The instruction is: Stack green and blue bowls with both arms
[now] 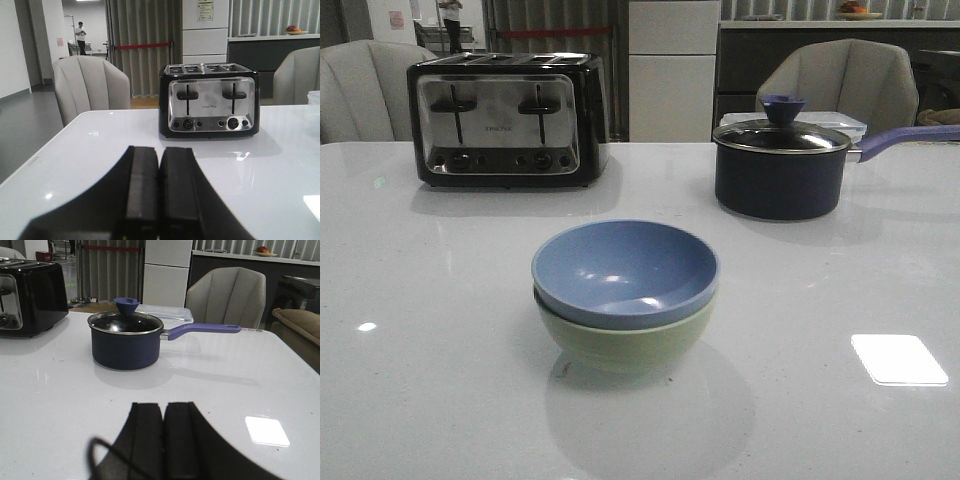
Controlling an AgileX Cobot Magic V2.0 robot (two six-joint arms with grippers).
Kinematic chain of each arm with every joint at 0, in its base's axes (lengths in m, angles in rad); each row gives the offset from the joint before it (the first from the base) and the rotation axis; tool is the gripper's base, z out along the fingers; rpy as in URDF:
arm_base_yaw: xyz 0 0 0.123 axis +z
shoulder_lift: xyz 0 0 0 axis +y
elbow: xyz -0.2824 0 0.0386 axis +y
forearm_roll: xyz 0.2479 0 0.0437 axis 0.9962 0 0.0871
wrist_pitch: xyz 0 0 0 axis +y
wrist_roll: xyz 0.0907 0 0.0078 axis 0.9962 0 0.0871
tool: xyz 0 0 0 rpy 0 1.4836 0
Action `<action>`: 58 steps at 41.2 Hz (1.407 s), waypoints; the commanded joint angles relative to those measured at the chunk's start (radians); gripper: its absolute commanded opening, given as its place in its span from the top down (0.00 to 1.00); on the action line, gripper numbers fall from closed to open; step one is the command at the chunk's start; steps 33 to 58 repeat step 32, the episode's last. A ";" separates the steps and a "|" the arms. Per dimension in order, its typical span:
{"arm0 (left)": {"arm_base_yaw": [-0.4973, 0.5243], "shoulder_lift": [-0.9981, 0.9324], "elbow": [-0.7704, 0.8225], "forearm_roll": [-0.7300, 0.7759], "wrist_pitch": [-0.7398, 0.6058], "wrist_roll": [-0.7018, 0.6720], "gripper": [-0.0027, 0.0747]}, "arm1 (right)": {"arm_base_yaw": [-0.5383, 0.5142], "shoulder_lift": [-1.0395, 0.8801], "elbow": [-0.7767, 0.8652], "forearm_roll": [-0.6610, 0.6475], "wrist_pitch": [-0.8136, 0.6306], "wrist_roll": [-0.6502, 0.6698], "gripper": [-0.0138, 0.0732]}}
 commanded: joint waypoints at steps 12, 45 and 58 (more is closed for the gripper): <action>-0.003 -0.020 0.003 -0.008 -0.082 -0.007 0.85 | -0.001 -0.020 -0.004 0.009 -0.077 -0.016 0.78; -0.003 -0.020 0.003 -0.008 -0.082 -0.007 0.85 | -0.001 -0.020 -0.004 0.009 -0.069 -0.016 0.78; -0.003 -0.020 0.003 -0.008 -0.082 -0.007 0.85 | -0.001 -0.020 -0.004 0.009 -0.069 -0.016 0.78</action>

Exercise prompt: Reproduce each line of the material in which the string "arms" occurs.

The answer:
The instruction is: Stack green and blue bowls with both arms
Controlling an AgileX Cobot Magic V2.0 robot (two six-joint arms with grippers).
Action `<action>`: 58 steps at 41.2 Hz (1.407 s), waypoints; the commanded joint angles relative to those measured at the chunk's start (radians); gripper: its absolute commanded opening, given as its place in its span from the top down (0.00 to 1.00); on the action line, gripper numbers fall from closed to open; step one is the command at the chunk's start; steps 33 to 58 repeat step 32, the episode's last. A ";" separates the steps and a "|" the arms. Per dimension in order, its typical span:

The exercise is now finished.